Vibo, studenti da tre settimane in attesa dell’esito dei tamponi – Video
Si allarga e si fa sempre più preoccupante il caso degli alunni del liceo Capalbi entrati in contatto con un docente positivo al Covid. Il preside afferma: «Sono duecento i ragazzi che aspettano il responso dell'Asp»
«Sono molti di più gli alunni vibonesi in attesa dell’esito del tampone». Così il dirigente scolastico del liceo Vito Capialbi di Vibo Valentia Antonello Scalamandrè. Non 50, ma addirittura 200 alunni suddivisi nelle sette classi. Tante ne ha varcate il supplente risultato poi positivo al Sars-Cov2. Era la settimana a cavallo tra il 19 e il 23 ottobre scorsi.
Il supplente positivo al Covid
La scoperta della positività del docente fa scattare il protocollo dell’Asp che allerta il preside ottenendo l’elenco completo degli studenti entrati in contatto con il professore. L’immediata corsa al drive-in per il tampone e la decisione – causa eccessiva richiesta e momentanea assenza di un macchinario in grado di processarli – di inviare i test a Bari. Ed è nella città pugliese che il sistema si inceppa.

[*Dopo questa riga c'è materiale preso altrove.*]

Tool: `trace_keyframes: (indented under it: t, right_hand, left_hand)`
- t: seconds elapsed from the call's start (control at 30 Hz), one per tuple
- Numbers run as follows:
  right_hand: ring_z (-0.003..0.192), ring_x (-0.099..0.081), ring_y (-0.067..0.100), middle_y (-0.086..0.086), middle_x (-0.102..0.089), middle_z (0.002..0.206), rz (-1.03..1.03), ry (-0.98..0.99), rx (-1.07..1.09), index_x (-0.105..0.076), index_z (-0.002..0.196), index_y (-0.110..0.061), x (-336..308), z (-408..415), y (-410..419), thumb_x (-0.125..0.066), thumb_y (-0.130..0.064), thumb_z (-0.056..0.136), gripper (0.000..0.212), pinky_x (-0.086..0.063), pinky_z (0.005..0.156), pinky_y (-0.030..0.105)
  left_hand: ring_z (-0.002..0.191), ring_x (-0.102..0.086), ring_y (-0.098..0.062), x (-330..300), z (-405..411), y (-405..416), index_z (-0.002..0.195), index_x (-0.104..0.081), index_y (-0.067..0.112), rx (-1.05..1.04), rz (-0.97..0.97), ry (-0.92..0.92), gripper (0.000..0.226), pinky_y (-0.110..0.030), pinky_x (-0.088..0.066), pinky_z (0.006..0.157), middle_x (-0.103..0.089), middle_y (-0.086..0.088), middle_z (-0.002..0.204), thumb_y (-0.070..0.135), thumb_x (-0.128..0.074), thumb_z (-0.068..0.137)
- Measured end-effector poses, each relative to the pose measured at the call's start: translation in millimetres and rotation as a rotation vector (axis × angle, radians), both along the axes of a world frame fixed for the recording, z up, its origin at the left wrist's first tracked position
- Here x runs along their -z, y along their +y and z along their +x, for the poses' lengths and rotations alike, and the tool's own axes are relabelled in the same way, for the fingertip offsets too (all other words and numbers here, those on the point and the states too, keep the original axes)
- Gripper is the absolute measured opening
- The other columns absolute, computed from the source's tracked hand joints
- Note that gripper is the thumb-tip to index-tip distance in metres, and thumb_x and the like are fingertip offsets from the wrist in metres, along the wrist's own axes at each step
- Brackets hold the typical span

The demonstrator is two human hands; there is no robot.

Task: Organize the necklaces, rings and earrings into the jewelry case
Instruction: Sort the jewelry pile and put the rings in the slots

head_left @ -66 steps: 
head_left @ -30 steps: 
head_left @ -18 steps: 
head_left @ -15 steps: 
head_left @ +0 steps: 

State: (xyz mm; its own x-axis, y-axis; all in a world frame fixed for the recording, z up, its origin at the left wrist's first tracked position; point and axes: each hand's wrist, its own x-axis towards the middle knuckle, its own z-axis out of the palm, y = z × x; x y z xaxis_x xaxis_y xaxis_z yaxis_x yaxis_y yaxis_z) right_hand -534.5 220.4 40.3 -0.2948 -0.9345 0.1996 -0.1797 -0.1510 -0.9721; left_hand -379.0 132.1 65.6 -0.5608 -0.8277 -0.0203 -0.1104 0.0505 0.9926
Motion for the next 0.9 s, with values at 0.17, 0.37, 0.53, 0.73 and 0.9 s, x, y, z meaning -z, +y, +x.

L’indignazione dei genitori
Dopo più di tre settimane di vana attesa, l’ansia lascia il posto alla rabbia e all’indignazione delle duecento famiglie vibonesi che ancora non conoscono i risultati del test biomolecolare. «Inutile contattare i numeri dell’Asp. Non risponde quasi mai nessuno», chiosa una mamma. Quelle rare volte che ciò avviene la risposta è un: «Le faremo sapere». Qualcuno avrebbe addirittura invitato i genitori a rivolgersi al dirigente scolastico che di certo non può sostituirsi alle autorità preposte. «Anch’io ho provato a contattare i numeri dedicati all’emergenza. Ma dopo tre tentativi ho desistito» ammette Scalamandrè che decide di rivolgersi a un responsabile dell’azienda sanitaria che è a conoscenza della situazione delle famiglie, conferma che si tratta dei tamponi inviati a Bari, ma non sa che fine abbiano fatto.
Tamponi andati persi?
Il timore, più che fondato, è che gli esami siano andati persi. Ad ogni modo il sistema non ha funzionato e i familiari dei ragazzi hanno continuato la loro vita di sempre, seppure in regime di lockdown. Non senza timori. «Viviamo nell’angoscia. Appesi a un filo. E se qualcuno dei duecento ragazzi fosse risultato positivo al Covid?»